▸ Required action
Every line in the listing is to be echoed verbatim.
### Data excerpt ###
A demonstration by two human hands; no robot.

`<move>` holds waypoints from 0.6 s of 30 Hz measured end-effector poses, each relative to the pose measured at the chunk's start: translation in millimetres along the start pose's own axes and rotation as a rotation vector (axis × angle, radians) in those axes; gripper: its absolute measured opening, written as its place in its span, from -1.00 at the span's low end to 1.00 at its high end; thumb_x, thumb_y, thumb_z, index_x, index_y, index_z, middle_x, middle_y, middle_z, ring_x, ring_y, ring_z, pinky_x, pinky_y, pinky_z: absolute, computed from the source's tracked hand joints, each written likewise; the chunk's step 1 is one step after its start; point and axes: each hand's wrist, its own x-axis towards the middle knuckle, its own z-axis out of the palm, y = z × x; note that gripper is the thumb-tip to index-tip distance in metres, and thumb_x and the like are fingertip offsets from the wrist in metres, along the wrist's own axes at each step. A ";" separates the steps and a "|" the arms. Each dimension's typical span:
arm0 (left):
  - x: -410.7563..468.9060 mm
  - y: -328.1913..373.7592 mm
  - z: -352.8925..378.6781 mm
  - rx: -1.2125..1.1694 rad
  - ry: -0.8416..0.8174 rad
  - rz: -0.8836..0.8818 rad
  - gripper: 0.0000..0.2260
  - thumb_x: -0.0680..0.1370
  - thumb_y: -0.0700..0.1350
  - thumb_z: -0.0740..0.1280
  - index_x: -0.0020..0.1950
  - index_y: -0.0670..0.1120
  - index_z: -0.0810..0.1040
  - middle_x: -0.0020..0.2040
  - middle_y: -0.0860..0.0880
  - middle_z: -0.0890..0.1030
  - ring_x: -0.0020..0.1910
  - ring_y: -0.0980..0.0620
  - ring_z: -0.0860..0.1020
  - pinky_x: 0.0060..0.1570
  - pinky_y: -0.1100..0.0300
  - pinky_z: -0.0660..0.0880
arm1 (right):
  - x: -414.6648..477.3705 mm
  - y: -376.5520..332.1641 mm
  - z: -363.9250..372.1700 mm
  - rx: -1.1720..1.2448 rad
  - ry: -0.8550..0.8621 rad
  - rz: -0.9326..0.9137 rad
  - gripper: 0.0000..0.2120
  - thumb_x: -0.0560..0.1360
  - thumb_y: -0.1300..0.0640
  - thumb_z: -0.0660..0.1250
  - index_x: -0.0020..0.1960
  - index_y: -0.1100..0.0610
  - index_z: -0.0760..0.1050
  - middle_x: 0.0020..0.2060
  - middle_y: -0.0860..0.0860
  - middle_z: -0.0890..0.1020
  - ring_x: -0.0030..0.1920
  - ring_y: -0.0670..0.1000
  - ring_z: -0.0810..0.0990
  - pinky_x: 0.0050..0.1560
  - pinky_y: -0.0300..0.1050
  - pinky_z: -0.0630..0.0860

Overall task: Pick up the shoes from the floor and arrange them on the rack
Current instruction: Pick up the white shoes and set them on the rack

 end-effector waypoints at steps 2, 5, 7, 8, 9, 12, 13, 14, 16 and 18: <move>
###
▸ Result below
A demonstration by two human hands; no robot.

`<move>` holds waypoints from 0.6 s of 30 Hz measured end-effector poses, each relative to the pose measured at the chunk's start: translation in millimetres along the start pose's own axes and rotation as a rotation vector (axis × angle, radians) in those axes; gripper: its absolute measured opening, written as its place in its span, from -1.00 at the span's low end to 1.00 at its high end; thumb_x, thumb_y, thumb_z, index_x, index_y, index_z, middle_x, middle_y, middle_z, ring_x, ring_y, ring_z, pinky_x, pinky_y, pinky_z: absolute, computed from the source's tracked hand joints, each written likewise; the chunk's step 1 is one step after its start; point and axes: each hand's wrist, its own x-axis towards the middle knuckle, its own z-axis out of the palm, y = z × x; note that gripper is the thumb-tip to index-tip distance in metres, and thumb_x and the like are fingertip offsets from the wrist in metres, along the wrist's own axes at each step. A ";" separates the steps and a "|" the arms. Each dimension's typical span:
arm0 (left):
  - x: -410.7563..468.9060 mm
  - y: -328.1913..373.7592 mm
  - z: -352.8925..378.6781 mm
  - rx: -1.2125..1.1694 rad
  - ry: -0.8416..0.8174 rad
  - rz: -0.8836..0.8818 rad
  - gripper: 0.0000..0.2260
  - thumb_x: -0.0680..0.1370
  - thumb_y: -0.0700..0.1350
  - thumb_z: -0.0740..0.1280
  - index_x: -0.0020..0.1950
  - index_y: -0.0670..0.1120
  - index_z: -0.0810..0.1040
  - middle_x: -0.0020..0.2040
  - middle_y: -0.0860..0.0880
  - middle_z: -0.0890..0.1030
  - ring_x: -0.0020..0.1910
  - ring_y: -0.0980..0.0620
  - ring_z: -0.0860..0.1020
  - pinky_x: 0.0060..0.1570
  - pinky_y: -0.1100..0.0300
  - pinky_z: -0.0660..0.0880
arm1 (right):
  - x: -414.6648..477.3705 mm
  - y: -376.5520..332.1641 mm
  - z: -363.9250..372.1700 mm
  - rx: -1.1720..1.2448 rad
  - ry: -0.8550..0.8621 rad
  - rz: -0.9326..0.9137 rad
  - gripper: 0.0000..0.2120
  - thumb_x: -0.0560..0.1360
  - thumb_y: -0.1300..0.0640
  - thumb_z: -0.0660..0.1250
  - index_x: -0.0020..0.1960
  - index_y: -0.1100..0.0610
  - index_z: -0.0760..0.1050
  - middle_x: 0.0020..0.2060
  - middle_y: -0.0860..0.0860
  - middle_z: -0.0890..0.1020
  - ring_x: -0.0030..0.1920
  - ring_y: -0.0670..0.1000
  - ring_z: -0.0810..0.0990
  - pinky_x: 0.0050..0.1560
  - pinky_y: -0.0300..0.1050
  - pinky_z: -0.0630..0.0860

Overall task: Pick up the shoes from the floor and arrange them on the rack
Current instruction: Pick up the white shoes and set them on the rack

 end-effector waypoints at steps 2, 5, 7, 8, 9, 12, 13, 14, 16 and 18: <move>

No further output is needed.